運動時に筋肉に激しい痙攣を引き起こす遺伝的問題であるマッカードル病の治療は、整形外科医と理学療法士の指導を受け、身体活動の種類と強度を症状に適応させる必要があります。
一般に、例えばランニングやウェイトトレーニングなど、より激しい運動を行うと、マッカードル病によって引き起こされる筋肉痛や負傷が発生します。 ただし、場合によっては、食べる、縫う、さらには噛むなどの単純な運動によっても症状が生じることがあります。
したがって、症状の出現を避けるための主な注意事項は次のとおりです。
- あらゆる種類の運動を開始する前に、特にランニングなどのより激しいアクティビティを行う必要がある場合は、 筋肉のウォームアップを行います。 活動が不足すると最も単純な活動でも症状が悪化するため、週に2〜3回、 定期的な運動を維持してください 。 特に何らかの運動を行った後は、症状の出現を緩和または防止するための簡単な方法であるため、 定期的なストレッチを行います。
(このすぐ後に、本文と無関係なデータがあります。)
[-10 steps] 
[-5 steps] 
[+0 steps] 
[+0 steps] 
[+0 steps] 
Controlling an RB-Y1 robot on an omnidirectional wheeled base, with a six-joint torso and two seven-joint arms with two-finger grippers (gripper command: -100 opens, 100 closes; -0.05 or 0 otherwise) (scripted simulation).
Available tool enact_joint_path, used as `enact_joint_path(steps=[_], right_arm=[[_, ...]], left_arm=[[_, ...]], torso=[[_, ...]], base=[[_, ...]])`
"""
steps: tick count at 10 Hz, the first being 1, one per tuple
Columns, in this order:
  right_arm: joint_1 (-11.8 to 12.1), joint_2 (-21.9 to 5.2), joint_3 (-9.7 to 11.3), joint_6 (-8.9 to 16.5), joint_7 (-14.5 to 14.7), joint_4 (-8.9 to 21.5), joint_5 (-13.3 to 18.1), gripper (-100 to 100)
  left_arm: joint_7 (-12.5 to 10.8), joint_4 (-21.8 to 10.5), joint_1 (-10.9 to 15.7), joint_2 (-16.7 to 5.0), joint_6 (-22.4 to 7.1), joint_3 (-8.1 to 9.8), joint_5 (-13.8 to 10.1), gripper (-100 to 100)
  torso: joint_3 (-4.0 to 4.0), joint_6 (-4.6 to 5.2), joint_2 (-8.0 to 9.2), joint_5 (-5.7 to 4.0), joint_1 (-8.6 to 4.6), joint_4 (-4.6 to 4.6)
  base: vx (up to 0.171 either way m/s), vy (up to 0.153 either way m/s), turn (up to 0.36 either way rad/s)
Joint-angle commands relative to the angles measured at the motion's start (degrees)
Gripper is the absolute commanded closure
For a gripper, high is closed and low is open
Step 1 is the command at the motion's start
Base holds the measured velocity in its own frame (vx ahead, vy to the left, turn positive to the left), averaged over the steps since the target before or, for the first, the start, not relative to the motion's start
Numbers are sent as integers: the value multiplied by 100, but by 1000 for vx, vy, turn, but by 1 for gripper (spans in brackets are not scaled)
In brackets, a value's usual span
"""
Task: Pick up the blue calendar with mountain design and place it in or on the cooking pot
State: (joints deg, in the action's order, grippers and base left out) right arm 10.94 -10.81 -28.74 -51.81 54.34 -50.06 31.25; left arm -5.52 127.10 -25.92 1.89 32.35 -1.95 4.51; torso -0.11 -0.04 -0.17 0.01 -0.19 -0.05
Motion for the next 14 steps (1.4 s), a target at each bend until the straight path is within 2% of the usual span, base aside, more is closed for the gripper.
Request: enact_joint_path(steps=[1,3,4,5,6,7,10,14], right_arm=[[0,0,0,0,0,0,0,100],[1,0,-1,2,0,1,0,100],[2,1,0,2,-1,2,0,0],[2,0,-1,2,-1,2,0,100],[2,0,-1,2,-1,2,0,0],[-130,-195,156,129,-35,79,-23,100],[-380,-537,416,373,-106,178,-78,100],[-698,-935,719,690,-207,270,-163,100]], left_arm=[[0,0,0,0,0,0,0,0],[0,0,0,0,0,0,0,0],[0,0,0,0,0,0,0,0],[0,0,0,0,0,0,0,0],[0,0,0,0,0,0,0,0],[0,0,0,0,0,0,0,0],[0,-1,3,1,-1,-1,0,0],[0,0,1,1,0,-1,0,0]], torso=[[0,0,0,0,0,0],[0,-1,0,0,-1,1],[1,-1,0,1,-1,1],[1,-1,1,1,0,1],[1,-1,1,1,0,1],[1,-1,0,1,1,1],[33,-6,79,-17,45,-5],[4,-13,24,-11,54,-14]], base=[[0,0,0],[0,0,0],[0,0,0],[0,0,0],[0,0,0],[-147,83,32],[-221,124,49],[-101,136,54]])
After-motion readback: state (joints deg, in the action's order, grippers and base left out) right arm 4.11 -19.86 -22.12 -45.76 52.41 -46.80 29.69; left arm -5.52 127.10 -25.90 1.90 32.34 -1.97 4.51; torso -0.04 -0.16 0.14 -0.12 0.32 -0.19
マッカードル病は治療法がありませんが、理学療法士が指導する軽い身体運動の適切な実践で制御できるため、このタイプの病気の患者は、大きな制限なしに正常で自立した生活を送ることができます。 。
歩く前に行う必要のあるストレッチは次のとおりです。脚のストレッチ運動。
マッカードル病の症状
V型グリコーゲン症としても知られるマッカードル病の主な症状には、次のものがあります。
- 短期間の運動後の過度の疲労感;脚と腕の痙攣と激しい痛み;筋肉の過敏症と腫脹;筋力低下;暗色尿。
これらの症状は出生時から現れますが、通常は、たとえば身体的準備の欠如に関連しているため、成人期にのみ気づくことができます。
マッカードル病の診断
マッカードル病の診断は整形外科医によって行われなければならず、通常、血液検査はクレアチンキナーゼと呼ばれる筋肉酵素の存在を評価するために使用されます。マッカードル病で。
さらに、医師は、マッカードル病の診断を確認できる変化を探すために、筋肉生検や虚血性前腕検査などの他の検査を使用する場合があります。
それは遺伝病ですが、マッカードル病は子供に伝染する可能性は低いですが、妊娠する予定がある場合は遺伝カウンセリングを行うことをお勧めします。
いつ医者に行くか
次の場合は、すぐに緊急治療室に行くことが重要です。
- 痛みやけいれんは15分後に緩和されません;尿の色は2日以上暗くなります;筋肉の重度の腫れが現れます。
これらの場合、病院に留まって静脈に直接血清を注入し、身体のエネルギーレベルのバランスを取り、深刻な筋肉損傷の出現を防ぐ必要があるかもしれません。
筋肉痛の緩和方法については、筋肉痛の在宅治療をご覧ください。